(Dataset entries)
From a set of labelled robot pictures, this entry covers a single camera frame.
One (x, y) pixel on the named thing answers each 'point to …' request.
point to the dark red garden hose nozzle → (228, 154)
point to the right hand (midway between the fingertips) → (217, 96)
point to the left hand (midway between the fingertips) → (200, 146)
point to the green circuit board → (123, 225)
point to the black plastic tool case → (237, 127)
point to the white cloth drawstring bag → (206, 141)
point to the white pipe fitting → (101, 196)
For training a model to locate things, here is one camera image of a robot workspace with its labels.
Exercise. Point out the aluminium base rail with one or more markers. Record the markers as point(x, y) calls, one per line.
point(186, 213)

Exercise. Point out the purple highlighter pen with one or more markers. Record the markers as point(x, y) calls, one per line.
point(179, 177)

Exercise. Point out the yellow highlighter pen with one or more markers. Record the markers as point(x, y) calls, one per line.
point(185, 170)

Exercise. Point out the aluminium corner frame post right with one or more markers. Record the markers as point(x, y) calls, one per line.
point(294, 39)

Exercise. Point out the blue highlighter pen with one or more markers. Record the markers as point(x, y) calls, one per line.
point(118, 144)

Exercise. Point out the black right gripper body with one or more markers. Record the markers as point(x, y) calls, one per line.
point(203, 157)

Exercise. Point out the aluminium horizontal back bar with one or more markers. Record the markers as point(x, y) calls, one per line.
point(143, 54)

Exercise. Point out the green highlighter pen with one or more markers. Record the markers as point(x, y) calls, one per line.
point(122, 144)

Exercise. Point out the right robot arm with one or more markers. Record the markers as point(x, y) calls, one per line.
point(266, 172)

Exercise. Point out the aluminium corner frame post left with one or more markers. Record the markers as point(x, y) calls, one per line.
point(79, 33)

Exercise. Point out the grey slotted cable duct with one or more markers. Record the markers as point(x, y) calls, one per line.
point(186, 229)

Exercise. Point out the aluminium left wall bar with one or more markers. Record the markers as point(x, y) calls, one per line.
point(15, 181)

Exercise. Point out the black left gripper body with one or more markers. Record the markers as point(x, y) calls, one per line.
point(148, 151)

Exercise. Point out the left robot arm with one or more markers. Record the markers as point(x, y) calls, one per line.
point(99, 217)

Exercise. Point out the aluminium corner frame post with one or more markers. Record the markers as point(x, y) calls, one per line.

> **WORK REQUEST**: For this exercise, all the data must be repeated exactly.

> **OUTPUT FOR THIS EXERCISE**:
From a set of labelled robot pictures, this entry covers a single camera frame.
One (x, y) pixel on the named thing answers each 'point to …' request.
point to the dark red garden hose nozzle → (228, 154)
point to the right hand (midway between the fingertips) → (217, 96)
point to the left hand (midway between the fingertips) → (200, 146)
point to the green circuit board → (123, 225)
point to the black plastic tool case → (237, 127)
point to the white cloth drawstring bag → (206, 141)
point to the white pipe fitting → (101, 196)
For training a model to locate things, here is one camera image of a robot workspace with its labels.
Exercise. Point out the aluminium base rail with one or more markers. Record the markers as point(x, y) calls, one per line.
point(186, 213)

Exercise. Point out the purple highlighter pen with one or more markers. Record the markers as point(x, y) calls, one per line.
point(179, 177)

Exercise. Point out the yellow highlighter pen with one or more markers. Record the markers as point(x, y) calls, one per line.
point(185, 170)

Exercise. Point out the aluminium corner frame post right with one or more markers. Record the markers as point(x, y) calls, one per line.
point(294, 39)

Exercise. Point out the blue highlighter pen with one or more markers. Record the markers as point(x, y) calls, one per line.
point(118, 144)

Exercise. Point out the black right gripper body with one or more markers. Record the markers as point(x, y) calls, one per line.
point(203, 157)

Exercise. Point out the aluminium horizontal back bar with one or more markers. Record the markers as point(x, y) calls, one per line.
point(143, 54)

Exercise. Point out the green highlighter pen with one or more markers. Record the markers as point(x, y) calls, one per line.
point(122, 144)

Exercise. Point out the right robot arm with one or more markers. Record the markers as point(x, y) calls, one per line.
point(266, 172)

Exercise. Point out the aluminium corner frame post left with one or more markers. Record the markers as point(x, y) calls, one per line.
point(79, 33)

Exercise. Point out the grey slotted cable duct with one or more markers. Record the markers as point(x, y) calls, one per line.
point(186, 229)

Exercise. Point out the aluminium left wall bar with one or more markers. Record the markers as point(x, y) calls, one per line.
point(15, 181)

Exercise. Point out the black left gripper body with one or more markers. Record the markers as point(x, y) calls, one per line.
point(148, 151)

Exercise. Point out the left robot arm with one or more markers. Record the markers as point(x, y) calls, one per line.
point(99, 217)

Exercise. Point out the aluminium corner frame post with one or more markers. Record the markers as point(x, y) calls, one per line.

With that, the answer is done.